▶ [TASK] Give back exactly the lines from the start of the listing to the line containing "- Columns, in", inclusive, and nothing beyond them.

▶ [DATA PROVIDED]

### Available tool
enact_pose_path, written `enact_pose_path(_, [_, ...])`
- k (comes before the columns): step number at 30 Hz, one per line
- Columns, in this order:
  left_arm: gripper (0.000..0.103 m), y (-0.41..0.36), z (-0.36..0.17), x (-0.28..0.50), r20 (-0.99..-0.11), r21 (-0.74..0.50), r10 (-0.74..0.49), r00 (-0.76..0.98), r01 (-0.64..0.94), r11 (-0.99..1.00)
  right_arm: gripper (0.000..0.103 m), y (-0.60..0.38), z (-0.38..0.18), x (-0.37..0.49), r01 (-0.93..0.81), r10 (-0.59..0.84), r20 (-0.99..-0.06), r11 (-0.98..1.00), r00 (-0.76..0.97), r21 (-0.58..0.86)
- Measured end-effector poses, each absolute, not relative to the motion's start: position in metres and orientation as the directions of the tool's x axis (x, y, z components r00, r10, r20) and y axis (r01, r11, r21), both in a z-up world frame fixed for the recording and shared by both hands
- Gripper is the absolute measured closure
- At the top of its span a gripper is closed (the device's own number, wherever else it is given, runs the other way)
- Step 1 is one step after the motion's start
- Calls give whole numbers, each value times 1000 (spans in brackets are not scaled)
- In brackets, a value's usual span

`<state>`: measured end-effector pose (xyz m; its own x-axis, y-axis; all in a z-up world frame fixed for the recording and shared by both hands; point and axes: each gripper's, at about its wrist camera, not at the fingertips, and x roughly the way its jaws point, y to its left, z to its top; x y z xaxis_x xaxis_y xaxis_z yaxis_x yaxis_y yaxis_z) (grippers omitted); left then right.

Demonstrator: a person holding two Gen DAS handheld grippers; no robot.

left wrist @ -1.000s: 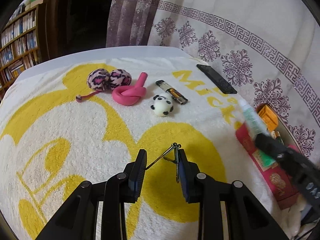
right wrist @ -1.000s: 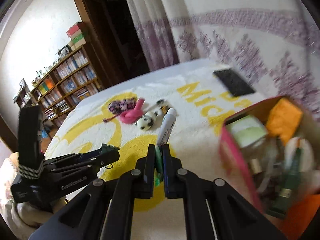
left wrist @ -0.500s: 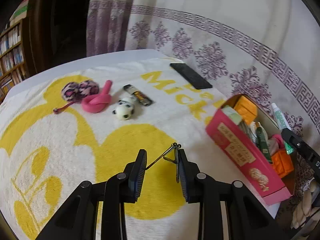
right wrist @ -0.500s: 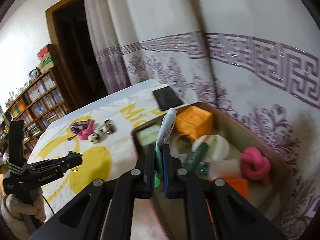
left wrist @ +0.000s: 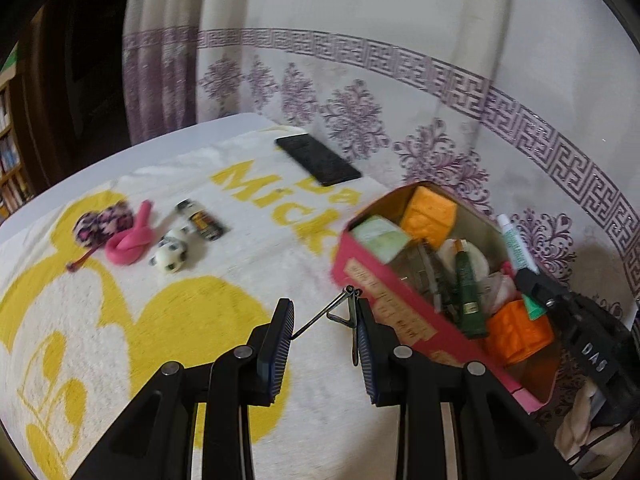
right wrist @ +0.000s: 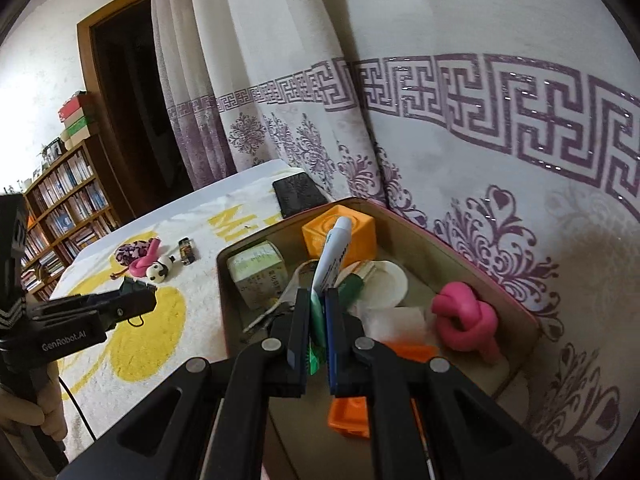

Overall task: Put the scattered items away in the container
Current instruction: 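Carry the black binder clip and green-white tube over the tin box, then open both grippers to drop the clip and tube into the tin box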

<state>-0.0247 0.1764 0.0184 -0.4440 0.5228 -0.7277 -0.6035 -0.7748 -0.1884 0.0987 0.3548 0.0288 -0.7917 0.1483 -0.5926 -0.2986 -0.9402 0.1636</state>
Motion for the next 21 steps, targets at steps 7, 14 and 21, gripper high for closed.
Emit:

▶ [REPLY TO THE EXERCISE]
### Available tool
enact_pose_path, written `enact_pose_path(_, [_, ...])`
- k (comes before the columns): step number at 30 Hz, one per line
- Columns, in this order:

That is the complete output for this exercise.